Australian High Commission
Papua New Guinea

Graduates receive post-course visit from Australian university lecturers

Participants from the Australia Awards Fellowship Graduate Certificate in Human Resource Management (HRM), have received a boost from a visit by their University of South Australia lecturers to some of their provincial government departments.

As part of their certificate program, the university will have its two course leaders play a role in post-course activities to further the participants’ progress and evaluate the fellowship’s impact and success.

This success is already evident by the fact that all 27 participants have passed their assessments and achieved their Graduate Certificate.

The Course Facilitators, Mr Ross Morriss and Dr Lindsay Ryan visited two provincial administrations in West New Britain and East Sepik to gain a better understanding of local operating environments and build links with Papua New Guinea’s national HR initiatives and policies.

The pair visited the West New Britain Provincial Administration in Kimbe earlier this month accompanied by participants, Immanuel Tomarum and Dorcas Gambu, before returning to join a three-day post-course workshop in Port Moresby.
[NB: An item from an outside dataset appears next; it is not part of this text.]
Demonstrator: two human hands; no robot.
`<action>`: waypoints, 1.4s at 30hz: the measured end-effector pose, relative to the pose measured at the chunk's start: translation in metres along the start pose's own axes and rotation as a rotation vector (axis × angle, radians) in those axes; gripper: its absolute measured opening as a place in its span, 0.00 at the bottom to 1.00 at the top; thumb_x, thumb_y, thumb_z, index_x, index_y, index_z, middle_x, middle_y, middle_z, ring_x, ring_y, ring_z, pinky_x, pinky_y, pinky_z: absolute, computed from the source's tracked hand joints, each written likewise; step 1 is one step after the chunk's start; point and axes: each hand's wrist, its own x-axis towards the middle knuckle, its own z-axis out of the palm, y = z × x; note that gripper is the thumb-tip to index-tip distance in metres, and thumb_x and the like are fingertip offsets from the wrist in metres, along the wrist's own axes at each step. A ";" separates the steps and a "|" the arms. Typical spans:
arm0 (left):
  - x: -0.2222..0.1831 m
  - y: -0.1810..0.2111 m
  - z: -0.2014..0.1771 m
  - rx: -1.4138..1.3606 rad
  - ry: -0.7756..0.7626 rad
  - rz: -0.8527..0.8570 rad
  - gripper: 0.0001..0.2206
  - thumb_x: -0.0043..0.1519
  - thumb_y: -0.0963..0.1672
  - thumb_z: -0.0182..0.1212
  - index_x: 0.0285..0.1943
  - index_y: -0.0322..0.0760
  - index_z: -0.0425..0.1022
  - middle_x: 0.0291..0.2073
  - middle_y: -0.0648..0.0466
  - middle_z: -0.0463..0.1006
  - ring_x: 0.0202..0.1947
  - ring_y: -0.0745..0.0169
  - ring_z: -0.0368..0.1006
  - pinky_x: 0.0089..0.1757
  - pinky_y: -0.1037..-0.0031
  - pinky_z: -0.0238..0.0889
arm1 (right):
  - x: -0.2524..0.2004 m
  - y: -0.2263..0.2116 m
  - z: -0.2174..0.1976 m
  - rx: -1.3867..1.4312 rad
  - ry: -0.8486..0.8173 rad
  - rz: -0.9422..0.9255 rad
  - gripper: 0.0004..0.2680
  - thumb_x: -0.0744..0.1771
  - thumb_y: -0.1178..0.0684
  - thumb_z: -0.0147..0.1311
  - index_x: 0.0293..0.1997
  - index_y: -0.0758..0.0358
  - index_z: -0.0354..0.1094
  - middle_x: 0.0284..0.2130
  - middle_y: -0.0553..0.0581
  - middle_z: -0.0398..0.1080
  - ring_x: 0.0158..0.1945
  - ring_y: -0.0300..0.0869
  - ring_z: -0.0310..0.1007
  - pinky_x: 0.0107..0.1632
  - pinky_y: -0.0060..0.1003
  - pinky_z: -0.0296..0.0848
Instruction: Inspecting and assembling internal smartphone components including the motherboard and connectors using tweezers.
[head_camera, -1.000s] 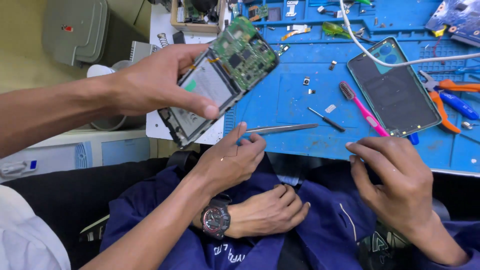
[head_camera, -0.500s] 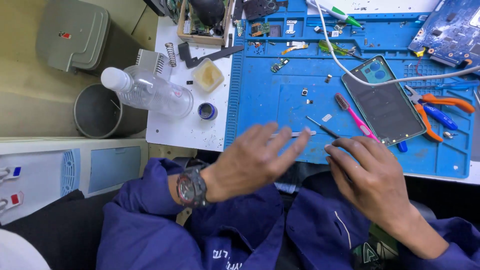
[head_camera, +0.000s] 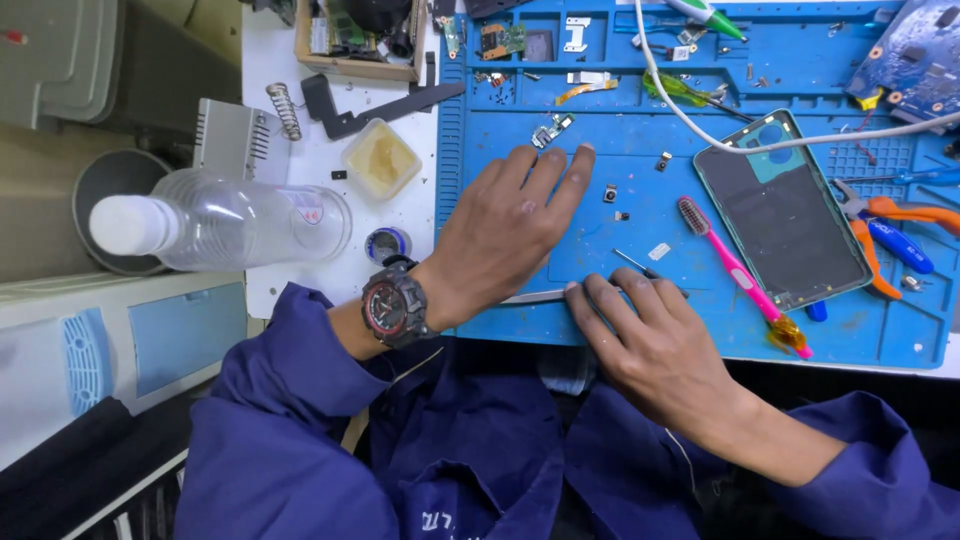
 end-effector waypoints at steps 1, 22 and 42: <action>0.001 -0.001 -0.001 0.036 0.000 -0.007 0.17 0.67 0.39 0.55 0.67 0.34 0.71 0.47 0.51 0.76 0.41 0.55 0.70 0.37 0.68 0.68 | 0.001 0.001 0.003 0.001 0.005 0.001 0.09 0.71 0.61 0.47 0.57 0.65 0.68 0.48 0.62 0.70 0.47 0.54 0.71 0.41 0.44 0.69; 0.016 -0.008 0.016 0.387 0.016 -0.137 0.04 0.69 0.39 0.57 0.43 0.41 0.76 0.34 0.57 0.70 0.33 0.64 0.64 0.34 0.75 0.59 | -0.004 0.007 0.006 0.128 0.049 0.038 0.08 0.71 0.62 0.42 0.49 0.66 0.70 0.43 0.61 0.72 0.42 0.53 0.71 0.39 0.43 0.66; -0.020 -0.004 -0.021 -0.529 -0.374 0.034 0.12 0.52 0.30 0.53 0.29 0.38 0.64 0.29 0.47 0.68 0.27 0.47 0.63 0.27 0.56 0.58 | -0.028 0.032 -0.063 0.558 -0.042 0.396 0.05 0.68 0.63 0.55 0.46 0.67 0.75 0.39 0.63 0.74 0.37 0.51 0.74 0.43 0.43 0.72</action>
After the workshop they accompanied participants, Freddy Kupiaw, Susan Dambui and Heidi Kaivi to the East Sepik Provincial Administration in Wewak.

“This is a very special opportunity for Fellowship participants to interact with their lecturers at their place of employment,” said Ms Suzanne Edgecombe, Counsellor (Education) at the Australian High Commission in Papua New Guinea.

“Human resource management plays a significant role in the running of all enterprises and governments, and these graduates will contribute greatly to Papua New Guinea’s capacity development in this field.”

Ms Agnes Tamate from Papua New Guinea’s Department of Personnel Management (DPM) also joined the group on both provincial visits.

“The Government of Papua New Guinea, through the DPM values working closely with the Australian Government to help ensure the Australia Awards Fellowship Programs in Papua New Guinea are results-oriented and their impacts make for better outcomes for participating agencies,” she said.

“I think the Fellowship programs are very appropriate for this. The more participants that are involved, the more opportunities arise for them. And the skills they acquire are able to be applied upon return to the workplace,” Ms Tamate said.

At the post-course workshop in Port Moresby, the 27 participants debriefed and prepared strategies for their return to the workforce through a series of planning sessions.

The participants were drawn from government departments across Papua New Guinea and received specialised course work aimed at government human resource departments and improving human resource management skills, particularly in recruitment and selection, workplace learning and development and people leadership and performance.

The West New Britain Provincial Administration plans to conduct a pilot program based on recommendations arising from this year’s course.

The participants collaborated amongst themselves to complete various course projects and develop a strong network of HRM professionals capable of supporting each other to apply their knowledge and implement projects they developed on-course when they return to work in Papua New Guinea.

The outcome will be a network of government professions across the country composed of human resource leaders of the future.